O ex-parlamentar, que tinha autorização para frequentar sessões de fisioterapia, também se ausentou da penitenciária após os tratamentos, o que motivou pedido de esclarecimento por parte do magistrado.
Chiquinho Brazão é acusado de ser um dos mandantes do assassinato da vereadora Marielle Franco e do motorista Anderson Gomes, em 2018. A Procuradoria-Geral da República (PGR) recomendou a condenação dele, de seu irmão, Domingos Brazão, e do ex-chefe da Polícia Civil do Rio, Rivaldo Barbosa, nas alegações finais do processo.
Daniel Silveira
Já Daniel Silveira foi condenado em 2022 a oito anos e nove meses de prisão por ameaçar o Estado Democrático de Direito e incentivar a violência contra integrantes do STF. Em vídeo publicado nas redes sociais em fevereiro de 2021, ele atacou ministros da Corte, falou em dar uma "surra" nos magistrados e defendeu o golpe militar de 1964.
Mauro Cid
No caso de Mauro Cid, o ex-ajudante de ordens de Jair Bolsonaro foi condenado pelo Supremo a dois anos de reclusão em regime aberto. Além da pena branda, o acordo de delação premiada prevê a restituição de bens e valores ao réu, além de ações contínuas da Polícia Federal para garantir sua segurança.
Roberto Jefferson
O Supremo Tribunal Federal condenou o ex-deputado federal e presidente de honra do PTB a nove anos, Roberto Jefferson, um mês e cinco dias de prisão pelos crimes de incitação à prática de crimes, atentado contra o exercício dos Poderes, calúnia e homofobia.
Filipe Martins
O ex-assessor de Assuntos Internacionais do ex-presidente Jair Bolsonaro, Filipe Martins, foi condenado pela Justiça Federal a dois anos e quatro meses de prisão por incitação ao preconceito de raça.
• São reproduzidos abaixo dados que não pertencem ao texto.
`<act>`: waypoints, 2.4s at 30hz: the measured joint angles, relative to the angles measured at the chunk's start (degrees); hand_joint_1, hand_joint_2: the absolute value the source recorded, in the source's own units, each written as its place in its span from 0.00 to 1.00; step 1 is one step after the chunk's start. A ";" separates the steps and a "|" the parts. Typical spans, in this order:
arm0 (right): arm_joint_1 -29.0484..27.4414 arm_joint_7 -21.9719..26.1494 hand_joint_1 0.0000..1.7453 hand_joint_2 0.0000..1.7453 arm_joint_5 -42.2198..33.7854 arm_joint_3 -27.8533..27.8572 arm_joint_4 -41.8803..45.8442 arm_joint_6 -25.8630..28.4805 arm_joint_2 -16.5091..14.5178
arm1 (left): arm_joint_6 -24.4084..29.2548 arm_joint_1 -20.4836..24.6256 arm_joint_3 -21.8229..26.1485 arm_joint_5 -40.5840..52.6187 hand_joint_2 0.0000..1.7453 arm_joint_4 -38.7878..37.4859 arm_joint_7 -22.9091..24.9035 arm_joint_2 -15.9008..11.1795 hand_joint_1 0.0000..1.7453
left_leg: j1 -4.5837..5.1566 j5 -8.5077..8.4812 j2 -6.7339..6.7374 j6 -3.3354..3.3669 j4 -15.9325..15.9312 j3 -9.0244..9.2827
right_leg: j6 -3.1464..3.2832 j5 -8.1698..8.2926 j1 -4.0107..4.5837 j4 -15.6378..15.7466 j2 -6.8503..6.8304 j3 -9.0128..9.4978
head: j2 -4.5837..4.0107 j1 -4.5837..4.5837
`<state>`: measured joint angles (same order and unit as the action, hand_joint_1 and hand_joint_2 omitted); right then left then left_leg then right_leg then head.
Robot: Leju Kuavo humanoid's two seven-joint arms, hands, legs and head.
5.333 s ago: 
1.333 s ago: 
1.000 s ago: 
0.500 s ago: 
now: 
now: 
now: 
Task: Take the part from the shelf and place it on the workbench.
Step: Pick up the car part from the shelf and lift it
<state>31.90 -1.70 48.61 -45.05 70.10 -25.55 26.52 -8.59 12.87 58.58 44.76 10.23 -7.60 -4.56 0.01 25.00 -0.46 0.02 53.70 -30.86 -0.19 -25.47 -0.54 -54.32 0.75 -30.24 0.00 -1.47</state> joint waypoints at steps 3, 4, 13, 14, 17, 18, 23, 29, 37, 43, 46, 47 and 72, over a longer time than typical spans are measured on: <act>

A decisão foi proferida pelo juiz David Wilson de Abreu Pardo, da 12ª Vara Federal do Distrito Federal, por conta de um gesto com referência à supremacia branca feito durante uma sessão no Senado, em 2021.
Anderson Torres
O ex-ministro da Justiça Anderson Torres foi condenado a 24 anos de prisão em regime fechado, além do pagamento de 100 dias-multa, no valor de um salário mínimo por dia. A pena foi definida pelo relator do caso, ministro Alexandre de Moraes, no âmbito da investigação sobre os atos golpistas de 8 de janeiro.
Fernando Collor
O ex-presidente Fernando Collor de Mello (AL) foi condenado por corrupção passiva e lavagem de dinheiro. A Justiça determinou que ele inicie o cumprimento da pena em um presídio de Maceió (AL). Em audiência de custódia, realizada após sua prisão, Collor manifestou o desejo de permanecer detido no estado de Alagoas.